INSTRUCTIONS TO FOLLOW -> Identify, in the records below, every line where the string "this" appears, and copy each such line.

Stored items:
┄┄┄┄┄┄┄┄┄┄┄┄┄┄┄┄┄┄┄┄

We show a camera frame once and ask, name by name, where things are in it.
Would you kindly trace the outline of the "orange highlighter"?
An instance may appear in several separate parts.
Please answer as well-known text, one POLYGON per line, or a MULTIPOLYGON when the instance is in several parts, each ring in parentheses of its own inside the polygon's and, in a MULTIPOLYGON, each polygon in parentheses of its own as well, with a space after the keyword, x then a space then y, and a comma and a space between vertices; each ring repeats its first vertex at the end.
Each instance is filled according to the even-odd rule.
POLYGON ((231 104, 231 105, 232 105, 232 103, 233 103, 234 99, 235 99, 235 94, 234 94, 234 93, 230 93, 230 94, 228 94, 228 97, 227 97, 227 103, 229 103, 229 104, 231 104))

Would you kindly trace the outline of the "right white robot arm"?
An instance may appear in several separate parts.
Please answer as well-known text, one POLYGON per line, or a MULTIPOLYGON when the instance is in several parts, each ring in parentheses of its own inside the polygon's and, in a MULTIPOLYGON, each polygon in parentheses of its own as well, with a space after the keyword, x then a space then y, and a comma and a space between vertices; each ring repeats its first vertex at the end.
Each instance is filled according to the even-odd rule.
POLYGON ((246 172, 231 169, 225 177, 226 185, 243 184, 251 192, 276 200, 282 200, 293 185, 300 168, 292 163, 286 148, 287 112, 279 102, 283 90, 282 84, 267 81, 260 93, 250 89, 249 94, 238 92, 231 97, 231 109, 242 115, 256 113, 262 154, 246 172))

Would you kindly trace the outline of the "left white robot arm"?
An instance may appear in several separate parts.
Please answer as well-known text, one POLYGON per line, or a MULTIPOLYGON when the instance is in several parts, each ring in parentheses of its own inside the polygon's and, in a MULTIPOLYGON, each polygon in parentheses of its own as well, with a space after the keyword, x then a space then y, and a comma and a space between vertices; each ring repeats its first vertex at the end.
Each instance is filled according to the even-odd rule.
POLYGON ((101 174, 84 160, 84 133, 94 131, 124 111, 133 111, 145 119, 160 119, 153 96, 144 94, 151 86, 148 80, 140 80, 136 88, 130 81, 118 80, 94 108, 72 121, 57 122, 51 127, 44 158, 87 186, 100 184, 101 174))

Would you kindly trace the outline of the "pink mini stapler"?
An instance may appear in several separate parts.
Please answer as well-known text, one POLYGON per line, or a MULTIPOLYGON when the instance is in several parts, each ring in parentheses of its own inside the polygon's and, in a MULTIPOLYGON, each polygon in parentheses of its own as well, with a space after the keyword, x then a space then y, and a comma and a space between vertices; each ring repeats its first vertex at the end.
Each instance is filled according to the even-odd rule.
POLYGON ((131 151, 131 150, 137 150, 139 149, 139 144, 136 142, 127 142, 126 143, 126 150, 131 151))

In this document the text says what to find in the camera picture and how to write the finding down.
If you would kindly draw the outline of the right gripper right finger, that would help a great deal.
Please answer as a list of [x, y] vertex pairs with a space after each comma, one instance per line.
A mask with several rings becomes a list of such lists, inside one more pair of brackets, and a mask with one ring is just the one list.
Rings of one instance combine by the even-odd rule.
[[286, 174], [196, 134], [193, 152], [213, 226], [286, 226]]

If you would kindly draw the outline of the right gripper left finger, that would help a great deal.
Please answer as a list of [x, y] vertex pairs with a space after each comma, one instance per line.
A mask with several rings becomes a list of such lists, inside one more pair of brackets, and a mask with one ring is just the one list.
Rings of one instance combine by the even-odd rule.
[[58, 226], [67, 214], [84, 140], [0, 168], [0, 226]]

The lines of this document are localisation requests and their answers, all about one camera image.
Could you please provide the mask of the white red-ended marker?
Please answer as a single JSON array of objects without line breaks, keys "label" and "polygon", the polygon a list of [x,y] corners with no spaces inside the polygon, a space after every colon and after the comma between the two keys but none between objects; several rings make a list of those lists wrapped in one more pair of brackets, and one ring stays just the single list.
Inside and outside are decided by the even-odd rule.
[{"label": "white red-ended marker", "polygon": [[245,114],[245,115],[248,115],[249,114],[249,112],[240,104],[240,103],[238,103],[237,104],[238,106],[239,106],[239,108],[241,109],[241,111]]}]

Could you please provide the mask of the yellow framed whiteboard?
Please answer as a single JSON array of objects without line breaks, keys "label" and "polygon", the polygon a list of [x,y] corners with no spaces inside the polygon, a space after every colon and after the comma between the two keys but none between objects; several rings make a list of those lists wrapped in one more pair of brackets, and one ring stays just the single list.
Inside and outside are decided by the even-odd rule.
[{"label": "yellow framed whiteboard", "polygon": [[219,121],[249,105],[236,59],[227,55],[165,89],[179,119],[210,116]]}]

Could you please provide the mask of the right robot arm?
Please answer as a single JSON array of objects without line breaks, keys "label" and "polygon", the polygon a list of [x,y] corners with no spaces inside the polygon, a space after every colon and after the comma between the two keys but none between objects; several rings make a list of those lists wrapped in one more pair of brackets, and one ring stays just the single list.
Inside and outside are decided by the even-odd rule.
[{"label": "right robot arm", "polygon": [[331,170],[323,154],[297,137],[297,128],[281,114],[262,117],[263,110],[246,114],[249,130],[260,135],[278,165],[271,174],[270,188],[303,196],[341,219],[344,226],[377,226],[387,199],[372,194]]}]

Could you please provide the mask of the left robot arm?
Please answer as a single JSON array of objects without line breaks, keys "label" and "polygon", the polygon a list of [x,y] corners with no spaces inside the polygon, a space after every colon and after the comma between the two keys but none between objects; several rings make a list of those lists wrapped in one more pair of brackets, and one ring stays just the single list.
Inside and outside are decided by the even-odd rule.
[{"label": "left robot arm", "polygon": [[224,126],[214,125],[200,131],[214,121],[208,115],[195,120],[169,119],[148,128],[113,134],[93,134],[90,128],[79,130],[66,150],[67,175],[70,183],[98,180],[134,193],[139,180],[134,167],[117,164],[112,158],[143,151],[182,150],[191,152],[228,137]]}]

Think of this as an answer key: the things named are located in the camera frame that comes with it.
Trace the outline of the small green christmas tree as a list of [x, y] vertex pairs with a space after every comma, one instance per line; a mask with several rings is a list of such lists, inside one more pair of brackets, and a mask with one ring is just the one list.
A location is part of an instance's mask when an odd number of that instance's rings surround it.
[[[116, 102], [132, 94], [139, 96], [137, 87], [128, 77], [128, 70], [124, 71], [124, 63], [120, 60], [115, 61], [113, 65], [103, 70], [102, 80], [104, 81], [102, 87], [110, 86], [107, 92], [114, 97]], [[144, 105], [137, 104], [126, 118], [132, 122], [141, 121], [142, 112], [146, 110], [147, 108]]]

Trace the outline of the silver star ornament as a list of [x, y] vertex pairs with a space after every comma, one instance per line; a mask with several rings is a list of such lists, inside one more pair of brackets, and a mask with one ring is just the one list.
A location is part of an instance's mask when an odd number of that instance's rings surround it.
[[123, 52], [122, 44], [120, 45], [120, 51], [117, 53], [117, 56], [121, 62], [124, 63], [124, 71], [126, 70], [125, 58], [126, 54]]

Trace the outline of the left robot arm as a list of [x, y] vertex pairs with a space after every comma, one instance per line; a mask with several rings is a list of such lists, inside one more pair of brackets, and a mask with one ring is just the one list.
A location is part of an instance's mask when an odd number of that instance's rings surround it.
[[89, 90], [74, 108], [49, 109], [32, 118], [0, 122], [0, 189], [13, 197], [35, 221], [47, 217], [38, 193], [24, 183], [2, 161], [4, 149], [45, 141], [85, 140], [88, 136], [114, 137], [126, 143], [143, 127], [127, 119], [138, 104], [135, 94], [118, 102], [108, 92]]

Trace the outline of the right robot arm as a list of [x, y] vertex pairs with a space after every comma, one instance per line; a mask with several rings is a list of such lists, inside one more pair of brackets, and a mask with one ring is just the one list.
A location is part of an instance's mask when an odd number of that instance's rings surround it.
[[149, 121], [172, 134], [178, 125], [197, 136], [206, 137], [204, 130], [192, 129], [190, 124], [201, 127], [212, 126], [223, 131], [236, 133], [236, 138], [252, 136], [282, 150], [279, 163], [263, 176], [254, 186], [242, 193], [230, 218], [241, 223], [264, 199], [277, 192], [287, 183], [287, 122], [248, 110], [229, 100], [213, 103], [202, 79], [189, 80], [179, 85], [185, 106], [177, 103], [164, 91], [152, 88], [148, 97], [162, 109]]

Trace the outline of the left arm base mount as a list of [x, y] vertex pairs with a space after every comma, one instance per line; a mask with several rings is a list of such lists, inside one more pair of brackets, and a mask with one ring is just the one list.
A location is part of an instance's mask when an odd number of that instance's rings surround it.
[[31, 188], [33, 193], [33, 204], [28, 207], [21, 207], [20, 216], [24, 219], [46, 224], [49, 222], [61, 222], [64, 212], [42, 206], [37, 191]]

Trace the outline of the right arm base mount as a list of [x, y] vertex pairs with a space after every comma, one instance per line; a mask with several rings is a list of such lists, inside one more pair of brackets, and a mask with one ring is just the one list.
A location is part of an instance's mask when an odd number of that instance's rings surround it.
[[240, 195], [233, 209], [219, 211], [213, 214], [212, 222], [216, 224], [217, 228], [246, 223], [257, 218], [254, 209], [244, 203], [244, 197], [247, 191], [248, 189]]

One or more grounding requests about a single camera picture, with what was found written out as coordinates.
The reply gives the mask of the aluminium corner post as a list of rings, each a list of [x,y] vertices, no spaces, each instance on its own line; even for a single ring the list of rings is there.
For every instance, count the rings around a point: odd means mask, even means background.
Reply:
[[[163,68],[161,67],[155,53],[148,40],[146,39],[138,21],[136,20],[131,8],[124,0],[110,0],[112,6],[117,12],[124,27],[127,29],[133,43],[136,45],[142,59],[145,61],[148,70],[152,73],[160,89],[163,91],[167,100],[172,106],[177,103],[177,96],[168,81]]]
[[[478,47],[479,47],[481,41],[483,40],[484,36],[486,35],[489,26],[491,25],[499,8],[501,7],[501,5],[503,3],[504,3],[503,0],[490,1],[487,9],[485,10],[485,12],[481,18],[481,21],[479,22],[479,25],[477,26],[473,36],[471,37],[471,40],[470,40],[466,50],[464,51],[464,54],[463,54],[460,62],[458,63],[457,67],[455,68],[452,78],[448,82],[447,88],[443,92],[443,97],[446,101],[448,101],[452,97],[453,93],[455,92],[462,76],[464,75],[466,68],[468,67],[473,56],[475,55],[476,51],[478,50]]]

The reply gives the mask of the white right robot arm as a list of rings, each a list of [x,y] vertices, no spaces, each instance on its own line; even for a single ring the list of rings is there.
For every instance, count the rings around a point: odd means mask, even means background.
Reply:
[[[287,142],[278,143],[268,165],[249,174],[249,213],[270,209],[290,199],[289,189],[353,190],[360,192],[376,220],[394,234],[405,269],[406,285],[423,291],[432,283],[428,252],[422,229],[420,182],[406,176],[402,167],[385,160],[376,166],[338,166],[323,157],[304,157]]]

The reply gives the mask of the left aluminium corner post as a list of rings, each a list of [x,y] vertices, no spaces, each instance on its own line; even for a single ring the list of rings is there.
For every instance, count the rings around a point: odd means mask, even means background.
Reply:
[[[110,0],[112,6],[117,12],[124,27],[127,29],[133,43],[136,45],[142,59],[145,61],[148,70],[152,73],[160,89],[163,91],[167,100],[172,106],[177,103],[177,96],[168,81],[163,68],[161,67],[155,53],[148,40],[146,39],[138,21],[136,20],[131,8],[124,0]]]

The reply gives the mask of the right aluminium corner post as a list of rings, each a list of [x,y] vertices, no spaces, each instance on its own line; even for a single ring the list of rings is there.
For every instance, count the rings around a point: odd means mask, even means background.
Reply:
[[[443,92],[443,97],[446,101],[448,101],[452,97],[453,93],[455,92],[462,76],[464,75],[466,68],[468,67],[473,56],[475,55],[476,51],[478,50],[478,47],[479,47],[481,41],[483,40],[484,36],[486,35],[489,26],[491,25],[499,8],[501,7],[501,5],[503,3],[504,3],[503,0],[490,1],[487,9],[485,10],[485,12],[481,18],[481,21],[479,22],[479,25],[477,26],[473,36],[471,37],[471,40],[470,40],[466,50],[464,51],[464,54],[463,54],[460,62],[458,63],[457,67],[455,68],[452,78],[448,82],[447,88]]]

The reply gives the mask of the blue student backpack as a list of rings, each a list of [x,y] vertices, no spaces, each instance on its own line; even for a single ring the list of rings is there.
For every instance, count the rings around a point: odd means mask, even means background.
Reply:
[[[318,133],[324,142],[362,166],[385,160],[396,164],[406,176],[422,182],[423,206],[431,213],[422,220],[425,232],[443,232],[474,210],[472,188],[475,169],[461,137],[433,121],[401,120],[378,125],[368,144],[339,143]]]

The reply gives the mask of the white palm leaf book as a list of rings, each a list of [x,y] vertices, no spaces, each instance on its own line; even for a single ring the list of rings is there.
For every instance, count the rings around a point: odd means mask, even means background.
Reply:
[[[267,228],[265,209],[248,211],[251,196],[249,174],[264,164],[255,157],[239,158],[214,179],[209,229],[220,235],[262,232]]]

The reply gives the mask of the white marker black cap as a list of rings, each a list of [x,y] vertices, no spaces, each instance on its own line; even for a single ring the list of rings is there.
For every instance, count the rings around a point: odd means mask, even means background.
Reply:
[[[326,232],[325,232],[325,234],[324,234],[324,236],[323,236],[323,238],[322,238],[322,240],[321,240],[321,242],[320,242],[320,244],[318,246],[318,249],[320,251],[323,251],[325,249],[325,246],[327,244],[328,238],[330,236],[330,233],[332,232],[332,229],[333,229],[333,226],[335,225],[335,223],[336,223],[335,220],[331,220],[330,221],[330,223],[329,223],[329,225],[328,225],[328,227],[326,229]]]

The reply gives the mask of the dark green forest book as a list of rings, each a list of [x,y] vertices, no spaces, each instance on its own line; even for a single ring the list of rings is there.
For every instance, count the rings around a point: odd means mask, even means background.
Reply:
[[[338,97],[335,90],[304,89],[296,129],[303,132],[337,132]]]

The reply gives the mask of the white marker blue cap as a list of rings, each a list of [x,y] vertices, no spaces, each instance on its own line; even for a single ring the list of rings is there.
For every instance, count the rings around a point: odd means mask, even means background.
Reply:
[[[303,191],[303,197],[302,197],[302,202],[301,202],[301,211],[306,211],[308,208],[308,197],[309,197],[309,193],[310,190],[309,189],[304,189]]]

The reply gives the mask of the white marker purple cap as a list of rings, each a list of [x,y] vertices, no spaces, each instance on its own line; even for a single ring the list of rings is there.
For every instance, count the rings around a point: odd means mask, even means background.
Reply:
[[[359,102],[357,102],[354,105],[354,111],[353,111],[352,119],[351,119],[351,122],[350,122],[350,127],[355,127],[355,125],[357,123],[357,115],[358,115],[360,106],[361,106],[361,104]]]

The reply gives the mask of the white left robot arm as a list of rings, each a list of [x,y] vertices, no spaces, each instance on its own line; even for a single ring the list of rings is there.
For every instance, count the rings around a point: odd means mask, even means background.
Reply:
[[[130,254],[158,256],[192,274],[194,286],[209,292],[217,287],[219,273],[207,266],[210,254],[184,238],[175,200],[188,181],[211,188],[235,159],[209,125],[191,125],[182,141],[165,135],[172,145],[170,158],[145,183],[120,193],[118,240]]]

┄┄┄┄┄┄┄┄┄┄┄┄┄┄┄┄┄┄┄┄

RESULT ->
In this document the text says what to find in the camera picture and how to write the finding down.
The lines of this document are localisation requests and their answers, all about one camera image.
Think of this as an answer key: the things named are located in the camera frame that comes with it.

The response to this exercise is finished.